Link Search Menu Expand Document

Easy workflow automation & monitoring

Deploy tasks with a single command to AWS ECS. Monitor, manage and orchestrate tasks with CloudReactor’s easy-to-use dashboard.

Use this one-page guide to learn everything you need to get up and running with key CloudReactor features. See additional pages in left nav bar for advanced topics.

Get started Learn more about CloudReactor

Table of contents

  1. Getting Started
    1. Set up AWS infrastructure, link to CloudReactor
    2. Optional: setting up a new AWS user with deployment permissions
    3. Deploy example tasks to AWS
  2. Development workflow: adding your own tasks
    1. Add task code
    2. Add task to manifest and docker-file
    3. Run & test tasks locally
    4. Deploy tasks
    5. More development options
  3. Tracking rows processed, custom status messages
    1. Check that status updates are enabled
    2. Call send_update in your task
  4. Removing tasks
  5. The example tasks
  6. More information
  7. Contact us

Getting Started

First, we have to select or setup the serverless AWS infrastructure where your tasks will run, and link that infrastructure with CloudReactor.

  1. From the Docker website, download and install Docker Desktop (macOS or Windows) or Docker Compose (Linux).
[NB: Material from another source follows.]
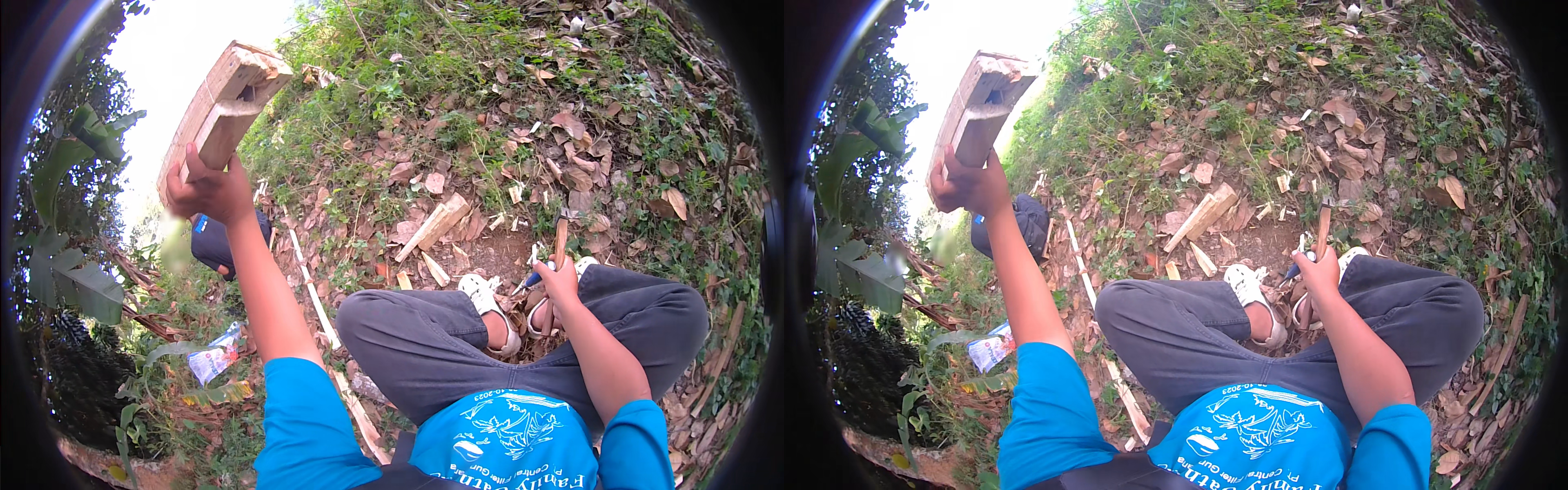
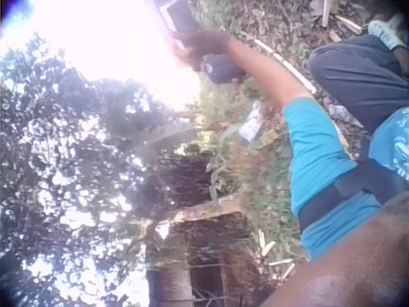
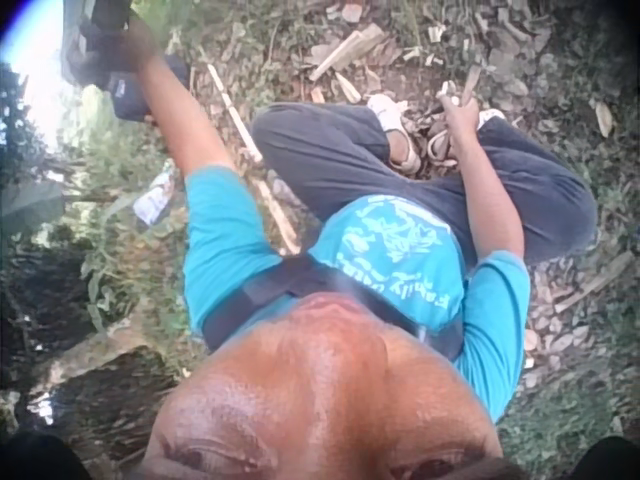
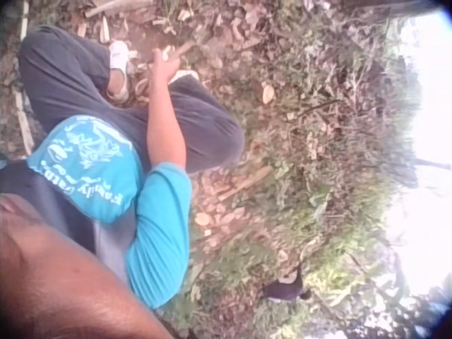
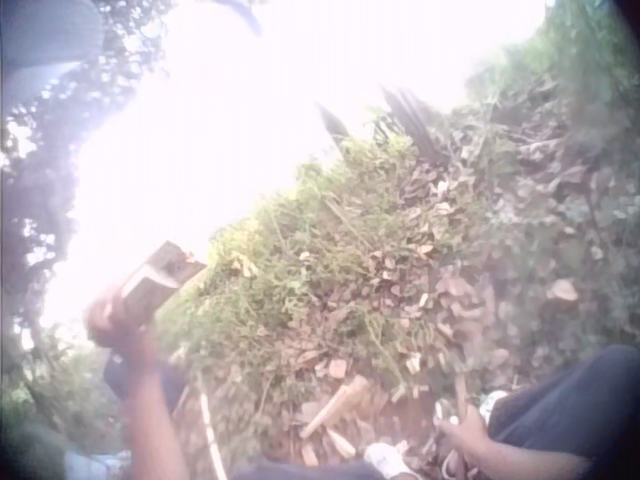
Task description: The person sits cross-legged on the ground and uses a hammer and a chisel to carve a small block of wood. They repeatedly strike the chisel to remove wood shavings and shape the block, occasionally adjusting the wood's position.
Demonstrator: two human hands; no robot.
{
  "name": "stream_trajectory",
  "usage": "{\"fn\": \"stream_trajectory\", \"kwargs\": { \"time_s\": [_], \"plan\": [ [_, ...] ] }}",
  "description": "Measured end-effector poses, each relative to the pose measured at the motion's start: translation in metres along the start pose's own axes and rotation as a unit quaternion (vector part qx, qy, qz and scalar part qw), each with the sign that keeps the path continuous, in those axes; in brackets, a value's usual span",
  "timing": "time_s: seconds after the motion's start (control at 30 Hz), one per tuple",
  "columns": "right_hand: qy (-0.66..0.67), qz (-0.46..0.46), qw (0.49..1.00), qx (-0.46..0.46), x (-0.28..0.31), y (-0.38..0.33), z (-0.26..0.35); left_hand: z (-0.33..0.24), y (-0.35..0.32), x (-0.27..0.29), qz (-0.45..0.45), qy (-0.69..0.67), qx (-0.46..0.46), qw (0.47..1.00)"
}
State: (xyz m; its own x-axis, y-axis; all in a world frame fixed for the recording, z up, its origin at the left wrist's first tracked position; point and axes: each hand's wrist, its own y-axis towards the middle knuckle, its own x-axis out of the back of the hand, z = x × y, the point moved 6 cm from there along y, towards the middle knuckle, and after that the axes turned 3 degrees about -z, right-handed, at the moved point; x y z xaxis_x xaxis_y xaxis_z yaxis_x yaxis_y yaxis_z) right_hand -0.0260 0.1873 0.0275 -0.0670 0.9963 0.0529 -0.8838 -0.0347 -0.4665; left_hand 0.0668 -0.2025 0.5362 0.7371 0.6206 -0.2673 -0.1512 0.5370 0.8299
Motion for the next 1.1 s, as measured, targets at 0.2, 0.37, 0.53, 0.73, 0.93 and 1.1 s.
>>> {"fn": "stream_trajectory", "kwargs": {
  "time_s": [0.2, 0.37, 0.53, 0.73, 0.93, 1.1],
  "plan": [
    [-0.001, -0.019, 1.0, 0.006, 0.002, 0.005, -0.002, -0.022, -0.001, -0.009, -0.002, -0.086, 0.013, 0.996],
    [-0.02, -0.043, 0.998, 0.038, 0.003, 0.013, -0.01, -0.041, -0.01, -0.009, 0.025, -0.069, -0.016, 0.997],
    [0.006, -0.04, 0.999, 0.014, 0.01, 0.01, -0.002, -0.062, -0.029, -0.018, 0.099, -0.023, -0.081, 0.992],
    [0.031, -0.015, 0.999, 0.011, -0.002, 0.001, 0.007, -0.046, -0.059, -0.03, 0.144, -0.113, -0.077, 0.98],
    [0.181, 0.036, 0.983, 0.024, 0.005, -0.019, 0.056, -0.118, -0.101, 0.004, 0.29, -0.214, -0.067, 0.93],
    [0.297, 0.075, 0.948, 0.086, 0.018, -0.032, 0.102, -0.189, -0.156, 0.058, 0.377, -0.277, -0.164, 0.869]
  ]
}}
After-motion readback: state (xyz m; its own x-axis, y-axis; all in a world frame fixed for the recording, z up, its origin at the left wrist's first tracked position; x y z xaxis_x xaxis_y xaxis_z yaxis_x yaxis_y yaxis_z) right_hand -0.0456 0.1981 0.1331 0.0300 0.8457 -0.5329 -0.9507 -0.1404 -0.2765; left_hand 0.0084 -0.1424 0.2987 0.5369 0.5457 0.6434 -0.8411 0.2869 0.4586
Once installed, start Docker.

  2. In a temporary directory, clone our AWS Setup Wizard:
    git clone https://github.com/CloudReactor/cloudreactor-aws-setup-wizard.git
    
  3. cd into the cloned repo, run ./build.sh to build the wizard and then .wizard.sh to run:
    cd cloudreactor-aws-setup-wizard
    ./build.sh
    ./wizard.sh (or .\wizard.bat if using Windows)
    
  4. Go through the wizard. The wizard lets you select a region, ECS cluster, VPC, subnet, etc. for you to run tasks in (and which CloudReactor will manage). And if any of those pieces don’t exist, it can create them for you.
    • Questions with square brackets at the end indicate a default value: simply hit enter to accept the default. For example, What do you want to name the CloudFormation stack to create a VPC? [ECS-VPC] – here, the default value is ECS-VPC.
    • “Which AWS region will you run ECS tasks in?”: you should choose a region where other resources that you wish your tasks to access are located. For example, if you have an RDS instance in us-west-2 that you wish to access from your tasks, be sure to choose us-west-2 here.
    • “What is the AWS access key do you want to use for this wizard?”: we strongly recommend providing AWS Administrator user credentials. This is because the wizard will be creating resources (ECS cluster, VPC, subnets, etc.). The code behind the wizard is publicly viewable on GitHub: https://github.com/CloudReactor/cloudreactor-aws-setup-wizard
    • “What do you want to name your Run Environment?”: this is a name used in CloudReactor to refer to the infrastructure you’re setting up. If you’re setting up a cluster to run production or staging tasks, you might call this “production” or “staging” respectively for example. Remember this name for use later.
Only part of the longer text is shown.